### TASK TO CARRY OUT
The span to repeat in the listing below runs from the line containing "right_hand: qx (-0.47" to the line containing "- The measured", inclusive. Repeat it exactly, and only it.

== == ==

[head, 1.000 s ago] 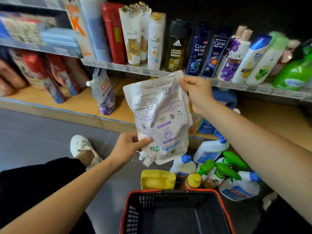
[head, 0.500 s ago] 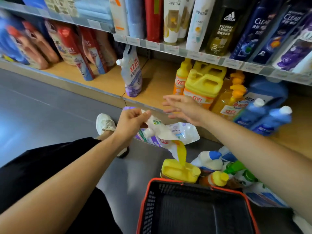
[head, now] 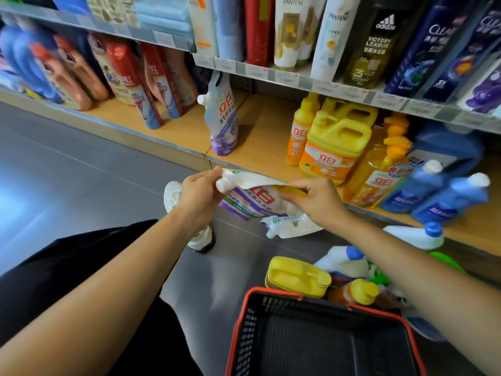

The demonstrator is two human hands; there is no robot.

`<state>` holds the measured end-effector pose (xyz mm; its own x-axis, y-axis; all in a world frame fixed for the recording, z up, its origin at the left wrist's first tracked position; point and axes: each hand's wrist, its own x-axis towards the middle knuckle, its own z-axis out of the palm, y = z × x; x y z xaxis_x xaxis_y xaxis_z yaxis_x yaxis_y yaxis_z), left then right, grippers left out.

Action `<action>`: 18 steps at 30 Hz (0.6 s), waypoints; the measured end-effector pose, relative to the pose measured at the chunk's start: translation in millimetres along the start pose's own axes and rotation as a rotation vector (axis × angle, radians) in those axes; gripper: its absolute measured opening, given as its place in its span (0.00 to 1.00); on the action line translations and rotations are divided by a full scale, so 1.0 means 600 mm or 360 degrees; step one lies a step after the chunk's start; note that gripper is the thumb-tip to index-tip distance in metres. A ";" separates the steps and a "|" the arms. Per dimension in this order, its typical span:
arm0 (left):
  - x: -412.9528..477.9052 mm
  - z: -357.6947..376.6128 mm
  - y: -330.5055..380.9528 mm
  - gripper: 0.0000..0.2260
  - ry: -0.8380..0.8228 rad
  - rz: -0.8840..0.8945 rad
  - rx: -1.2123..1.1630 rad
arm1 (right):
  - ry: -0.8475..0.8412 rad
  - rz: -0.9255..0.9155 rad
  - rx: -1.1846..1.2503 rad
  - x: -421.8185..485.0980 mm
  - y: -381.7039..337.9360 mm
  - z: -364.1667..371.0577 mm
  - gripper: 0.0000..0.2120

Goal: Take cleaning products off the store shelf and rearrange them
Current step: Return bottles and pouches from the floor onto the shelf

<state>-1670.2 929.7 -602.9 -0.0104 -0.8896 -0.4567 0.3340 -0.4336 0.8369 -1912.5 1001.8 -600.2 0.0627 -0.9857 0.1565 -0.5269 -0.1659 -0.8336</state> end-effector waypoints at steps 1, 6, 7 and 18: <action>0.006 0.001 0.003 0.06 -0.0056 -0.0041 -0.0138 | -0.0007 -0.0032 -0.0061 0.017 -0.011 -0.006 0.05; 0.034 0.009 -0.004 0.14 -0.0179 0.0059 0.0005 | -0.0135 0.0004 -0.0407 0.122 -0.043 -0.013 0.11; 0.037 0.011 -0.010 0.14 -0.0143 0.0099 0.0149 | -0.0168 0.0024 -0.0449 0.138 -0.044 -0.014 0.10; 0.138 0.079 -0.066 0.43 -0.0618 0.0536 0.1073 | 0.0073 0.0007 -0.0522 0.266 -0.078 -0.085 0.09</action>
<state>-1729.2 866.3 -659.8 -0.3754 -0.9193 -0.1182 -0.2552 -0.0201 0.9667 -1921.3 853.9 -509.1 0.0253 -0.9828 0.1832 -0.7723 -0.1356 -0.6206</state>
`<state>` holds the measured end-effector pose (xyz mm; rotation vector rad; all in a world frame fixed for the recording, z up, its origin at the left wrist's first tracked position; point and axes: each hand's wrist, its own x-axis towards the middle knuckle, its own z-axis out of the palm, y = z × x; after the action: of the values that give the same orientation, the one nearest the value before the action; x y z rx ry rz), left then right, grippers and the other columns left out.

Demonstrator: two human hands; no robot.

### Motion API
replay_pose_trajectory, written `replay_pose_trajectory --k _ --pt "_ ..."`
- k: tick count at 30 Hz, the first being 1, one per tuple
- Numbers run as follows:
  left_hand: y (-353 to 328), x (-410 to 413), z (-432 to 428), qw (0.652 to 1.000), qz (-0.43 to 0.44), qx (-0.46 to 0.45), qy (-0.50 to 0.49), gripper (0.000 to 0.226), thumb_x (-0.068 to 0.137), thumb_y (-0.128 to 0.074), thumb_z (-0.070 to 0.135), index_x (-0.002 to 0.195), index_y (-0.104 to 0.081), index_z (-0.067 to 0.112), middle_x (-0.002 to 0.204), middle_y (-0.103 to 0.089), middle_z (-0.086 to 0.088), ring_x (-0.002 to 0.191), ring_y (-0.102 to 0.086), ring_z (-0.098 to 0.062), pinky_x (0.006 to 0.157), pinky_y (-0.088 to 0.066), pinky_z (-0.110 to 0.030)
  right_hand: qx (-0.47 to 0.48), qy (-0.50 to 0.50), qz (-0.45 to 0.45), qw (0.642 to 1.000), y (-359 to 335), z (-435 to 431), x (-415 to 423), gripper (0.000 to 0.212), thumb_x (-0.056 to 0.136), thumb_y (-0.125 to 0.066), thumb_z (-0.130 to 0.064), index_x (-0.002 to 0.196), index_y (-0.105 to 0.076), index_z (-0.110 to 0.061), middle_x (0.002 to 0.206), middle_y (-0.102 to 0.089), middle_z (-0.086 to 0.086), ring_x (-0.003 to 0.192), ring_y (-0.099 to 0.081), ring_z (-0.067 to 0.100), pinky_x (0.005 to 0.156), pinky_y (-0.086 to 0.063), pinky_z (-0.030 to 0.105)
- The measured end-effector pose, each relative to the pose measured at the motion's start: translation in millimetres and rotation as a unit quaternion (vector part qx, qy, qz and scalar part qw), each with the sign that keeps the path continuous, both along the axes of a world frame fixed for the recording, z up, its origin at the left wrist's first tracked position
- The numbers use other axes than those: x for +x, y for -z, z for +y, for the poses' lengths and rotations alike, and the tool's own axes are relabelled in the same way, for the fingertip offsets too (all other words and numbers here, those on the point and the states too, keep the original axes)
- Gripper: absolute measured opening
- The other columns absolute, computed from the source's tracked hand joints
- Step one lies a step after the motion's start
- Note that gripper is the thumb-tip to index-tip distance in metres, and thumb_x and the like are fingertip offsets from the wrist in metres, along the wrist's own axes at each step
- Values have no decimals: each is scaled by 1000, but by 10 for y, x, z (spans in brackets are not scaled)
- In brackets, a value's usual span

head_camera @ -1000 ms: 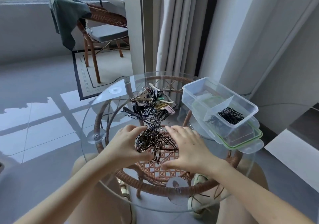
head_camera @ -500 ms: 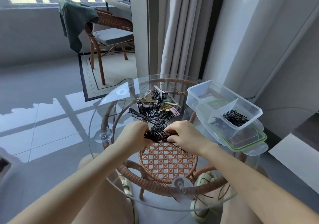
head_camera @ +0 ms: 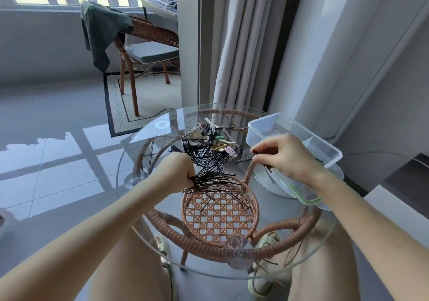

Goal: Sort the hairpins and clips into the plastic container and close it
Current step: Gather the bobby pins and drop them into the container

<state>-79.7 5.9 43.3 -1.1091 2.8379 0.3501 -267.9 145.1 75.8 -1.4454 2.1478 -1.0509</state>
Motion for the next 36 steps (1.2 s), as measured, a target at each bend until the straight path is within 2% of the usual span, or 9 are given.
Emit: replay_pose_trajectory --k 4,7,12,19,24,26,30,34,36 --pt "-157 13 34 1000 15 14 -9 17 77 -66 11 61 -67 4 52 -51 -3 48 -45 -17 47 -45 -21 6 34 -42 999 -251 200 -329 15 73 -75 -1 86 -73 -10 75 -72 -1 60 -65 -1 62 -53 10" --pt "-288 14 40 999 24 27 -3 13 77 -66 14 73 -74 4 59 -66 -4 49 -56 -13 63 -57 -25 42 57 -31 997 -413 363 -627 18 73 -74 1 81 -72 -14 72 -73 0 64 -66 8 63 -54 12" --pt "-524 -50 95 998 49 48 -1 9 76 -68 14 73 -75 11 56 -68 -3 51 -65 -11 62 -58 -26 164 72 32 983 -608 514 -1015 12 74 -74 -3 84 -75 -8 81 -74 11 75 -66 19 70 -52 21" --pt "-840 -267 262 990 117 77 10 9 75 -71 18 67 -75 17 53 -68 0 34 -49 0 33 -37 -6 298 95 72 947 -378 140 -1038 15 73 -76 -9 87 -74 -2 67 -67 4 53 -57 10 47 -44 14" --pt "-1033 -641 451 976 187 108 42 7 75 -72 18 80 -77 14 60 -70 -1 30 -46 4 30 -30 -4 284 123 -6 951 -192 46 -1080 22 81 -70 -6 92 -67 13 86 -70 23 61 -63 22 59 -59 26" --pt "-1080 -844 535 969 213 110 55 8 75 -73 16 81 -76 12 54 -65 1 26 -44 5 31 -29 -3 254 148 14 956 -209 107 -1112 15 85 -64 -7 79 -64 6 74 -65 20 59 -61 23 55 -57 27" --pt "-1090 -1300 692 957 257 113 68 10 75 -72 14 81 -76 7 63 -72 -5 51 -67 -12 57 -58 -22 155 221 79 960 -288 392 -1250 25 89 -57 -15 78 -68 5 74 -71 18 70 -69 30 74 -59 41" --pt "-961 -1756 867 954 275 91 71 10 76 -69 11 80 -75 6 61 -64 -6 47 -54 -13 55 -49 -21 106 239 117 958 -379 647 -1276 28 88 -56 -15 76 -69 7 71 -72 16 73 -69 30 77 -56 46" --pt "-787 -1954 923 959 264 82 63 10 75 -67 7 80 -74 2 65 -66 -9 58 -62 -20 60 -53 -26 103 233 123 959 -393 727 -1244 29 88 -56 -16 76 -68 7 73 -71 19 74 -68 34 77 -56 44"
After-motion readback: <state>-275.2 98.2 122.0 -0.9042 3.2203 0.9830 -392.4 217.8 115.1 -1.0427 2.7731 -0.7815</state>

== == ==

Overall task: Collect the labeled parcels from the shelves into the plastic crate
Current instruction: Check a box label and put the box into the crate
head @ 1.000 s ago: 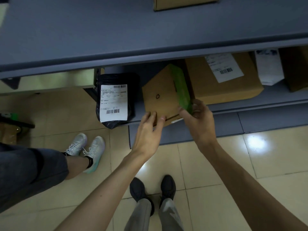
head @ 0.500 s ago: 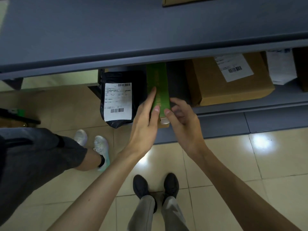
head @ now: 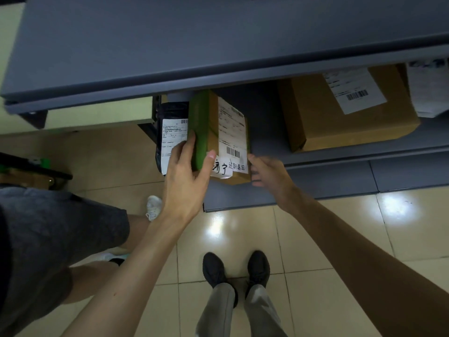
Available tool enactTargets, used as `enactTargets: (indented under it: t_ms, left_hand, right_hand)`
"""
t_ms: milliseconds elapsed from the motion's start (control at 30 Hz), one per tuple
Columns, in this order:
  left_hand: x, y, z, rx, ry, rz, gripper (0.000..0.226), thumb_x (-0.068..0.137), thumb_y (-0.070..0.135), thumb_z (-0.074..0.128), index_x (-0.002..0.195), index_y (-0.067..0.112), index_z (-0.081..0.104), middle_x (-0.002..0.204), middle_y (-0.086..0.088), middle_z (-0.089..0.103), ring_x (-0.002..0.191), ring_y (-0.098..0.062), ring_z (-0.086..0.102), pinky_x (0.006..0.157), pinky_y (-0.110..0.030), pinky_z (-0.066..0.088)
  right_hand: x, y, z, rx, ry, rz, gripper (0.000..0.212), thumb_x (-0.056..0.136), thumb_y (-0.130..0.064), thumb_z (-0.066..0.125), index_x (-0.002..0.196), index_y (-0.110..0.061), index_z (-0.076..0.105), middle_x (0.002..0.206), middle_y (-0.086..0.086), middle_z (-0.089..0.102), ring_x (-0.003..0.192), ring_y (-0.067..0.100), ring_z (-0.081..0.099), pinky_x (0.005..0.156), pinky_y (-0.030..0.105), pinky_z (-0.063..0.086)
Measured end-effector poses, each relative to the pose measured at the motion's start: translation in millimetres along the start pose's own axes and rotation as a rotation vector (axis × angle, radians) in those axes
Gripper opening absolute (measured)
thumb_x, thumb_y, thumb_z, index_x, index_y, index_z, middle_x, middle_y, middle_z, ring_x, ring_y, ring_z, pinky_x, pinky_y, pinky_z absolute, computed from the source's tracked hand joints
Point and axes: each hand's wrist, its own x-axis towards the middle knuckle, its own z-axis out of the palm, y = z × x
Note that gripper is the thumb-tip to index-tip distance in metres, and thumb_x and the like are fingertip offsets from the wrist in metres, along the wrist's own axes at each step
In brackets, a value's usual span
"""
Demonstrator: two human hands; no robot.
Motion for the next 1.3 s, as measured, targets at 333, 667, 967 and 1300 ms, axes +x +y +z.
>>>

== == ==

### ANSWER TO THIS EXERCISE
  right_hand: qx (-0.47 to 0.48), qy (-0.50 to 0.50), qz (-0.45 to 0.45), qw (0.642 to 1.000), y (-359 to 335), z (-435 to 431), x (-415 to 423), gripper (0.000 to 0.212), thumb_x (-0.056 to 0.136), thumb_y (-0.125 to 0.066), thumb_z (-0.130 to 0.064), index_x (-0.002 to 0.196), index_y (-0.105 to 0.076), index_z (-0.110 to 0.061), middle_x (0.002 to 0.206), middle_y (-0.102 to 0.089), middle_z (-0.086 to 0.086), ring_x (-0.003 to 0.192), ring_y (-0.099 to 0.081), ring_z (-0.067 to 0.100), pinky_x (0.005 to 0.156), pinky_y (-0.086 to 0.063), pinky_z (-0.030 to 0.105)
- The measured end-effector pose, each relative to the pose measured at the motion's start: translation in millimetres and rotation as a unit quaternion (vector part qx, qy, qz and scalar part qw), each with the sign that keeps the path continuous, both along the axes of a world frame fixed for the recording, z up, its origin at the left wrist's first tracked position

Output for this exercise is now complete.